__Requirement__.
Print the listing below exactly.

__Given information__.
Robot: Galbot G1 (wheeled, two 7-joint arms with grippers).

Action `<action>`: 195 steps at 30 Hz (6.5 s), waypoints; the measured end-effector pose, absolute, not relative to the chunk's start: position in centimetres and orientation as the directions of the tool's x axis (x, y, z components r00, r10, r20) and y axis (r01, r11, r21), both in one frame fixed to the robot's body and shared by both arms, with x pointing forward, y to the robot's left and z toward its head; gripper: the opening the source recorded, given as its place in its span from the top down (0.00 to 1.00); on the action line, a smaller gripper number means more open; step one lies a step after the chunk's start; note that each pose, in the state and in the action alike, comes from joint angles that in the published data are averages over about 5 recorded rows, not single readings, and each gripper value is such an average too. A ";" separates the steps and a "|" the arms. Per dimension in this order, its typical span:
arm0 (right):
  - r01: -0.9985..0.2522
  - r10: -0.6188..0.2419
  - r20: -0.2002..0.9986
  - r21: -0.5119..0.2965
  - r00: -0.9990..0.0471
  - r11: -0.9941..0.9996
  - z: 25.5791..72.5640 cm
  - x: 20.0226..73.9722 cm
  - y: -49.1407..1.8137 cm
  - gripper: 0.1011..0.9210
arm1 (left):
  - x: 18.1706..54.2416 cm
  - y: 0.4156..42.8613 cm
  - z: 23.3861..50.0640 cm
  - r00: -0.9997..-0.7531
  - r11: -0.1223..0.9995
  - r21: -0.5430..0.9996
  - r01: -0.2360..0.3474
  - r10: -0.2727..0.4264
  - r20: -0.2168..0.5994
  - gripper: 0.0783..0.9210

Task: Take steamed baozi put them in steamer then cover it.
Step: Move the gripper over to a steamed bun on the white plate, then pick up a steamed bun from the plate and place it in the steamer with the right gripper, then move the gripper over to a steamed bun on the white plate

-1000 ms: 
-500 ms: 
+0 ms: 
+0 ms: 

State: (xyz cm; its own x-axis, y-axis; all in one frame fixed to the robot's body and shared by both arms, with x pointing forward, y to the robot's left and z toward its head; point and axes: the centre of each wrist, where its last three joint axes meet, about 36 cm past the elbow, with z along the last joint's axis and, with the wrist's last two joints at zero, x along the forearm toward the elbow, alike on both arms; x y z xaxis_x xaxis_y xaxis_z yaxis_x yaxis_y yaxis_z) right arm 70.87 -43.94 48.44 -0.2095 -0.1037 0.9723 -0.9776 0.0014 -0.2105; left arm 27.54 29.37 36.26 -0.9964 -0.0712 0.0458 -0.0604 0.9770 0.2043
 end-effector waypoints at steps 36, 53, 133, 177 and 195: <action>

__Completed exercise__.
Robot: Galbot G1 (wheeled, two 7-joint arms with grippers).

Action `<action>`: 195 steps at 30 Hz (6.5 s), waypoints; the measured end-effector pose, absolute, not relative to the chunk's start: position in centimetres and orientation as the directions of the tool's x axis (x, y, z components r00, r10, r20) and y axis (r01, r11, r21), both in one frame fixed to the robot's body and shared by both arms, with x pointing forward, y to the robot's left and z toward its head; gripper: the opening the source recorded, given as its place in its span from the top down (0.00 to 1.00); on the action line, a smaller gripper number means more open; step one lies a step after the chunk's start; note that each pose, in the state and in the action alike, comes from joint angles that in the published data are averages over about 5 recorded rows, not single readings, and each gripper value is such an average too. A ";" separates the steps and a "|" the arms. Per dimension in this order, its typical span:
arm0 (right):
  - r01: -0.9985..0.2522
  - r10: -0.6188..0.2419
  - r20: -0.2002..0.9986
  - r21: -0.5119..0.2965
  - r00: -0.9990..0.0471
  - r11: -0.9941..0.9996
  - z: 25.5791..72.5640 cm
  - x: 20.0226..73.9722 cm
  - y: -49.1407..1.8137 cm
  - gripper: 0.1011..0.9210
arm1 (left):
  - x: 18.1706..54.2416 cm
  - y: 0.4156..42.8613 cm
  - z: 23.3861..50.0640 cm
  - r00: -0.9997..-0.7531
  - r11: -0.1223..0.9995
  - r21: -0.5430..0.9996
  - r01: -0.2360..0.3474
  - r10: -0.2727..0.4264
  - r20: -0.2168..0.5994
  - gripper: 0.0783..0.9210

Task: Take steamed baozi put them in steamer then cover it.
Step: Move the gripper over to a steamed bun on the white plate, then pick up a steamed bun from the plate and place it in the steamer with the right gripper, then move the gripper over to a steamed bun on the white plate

-1000 ms: 
-500 ms: 
+0 ms: 
+0 ms: 

State: (xyz cm; its own x-axis, y-axis; all in one frame fixed to the robot's body and shared by both arms, with x pointing forward, y to the robot's left and z toward its head; point and axes: the centre of each wrist, where its last three joint axes meet, about 36 cm past the elbow, with z along the last joint's axis and, with the wrist's last two joints at zero, x along the forearm toward the elbow, alike on both arms; x y z xaxis_x xaxis_y xaxis_z yaxis_x yaxis_y yaxis_z) right arm 70.87 -43.94 48.44 -0.2095 -0.1037 0.9723 -0.9776 0.0014 -0.2105; left arm 27.54 29.37 36.26 -0.9964 -0.0712 0.0458 -0.0604 0.9770 0.2043
 end-effector waypoints at steps 36, 53, 133, 177 and 195: <action>

Nothing else is part of this answer.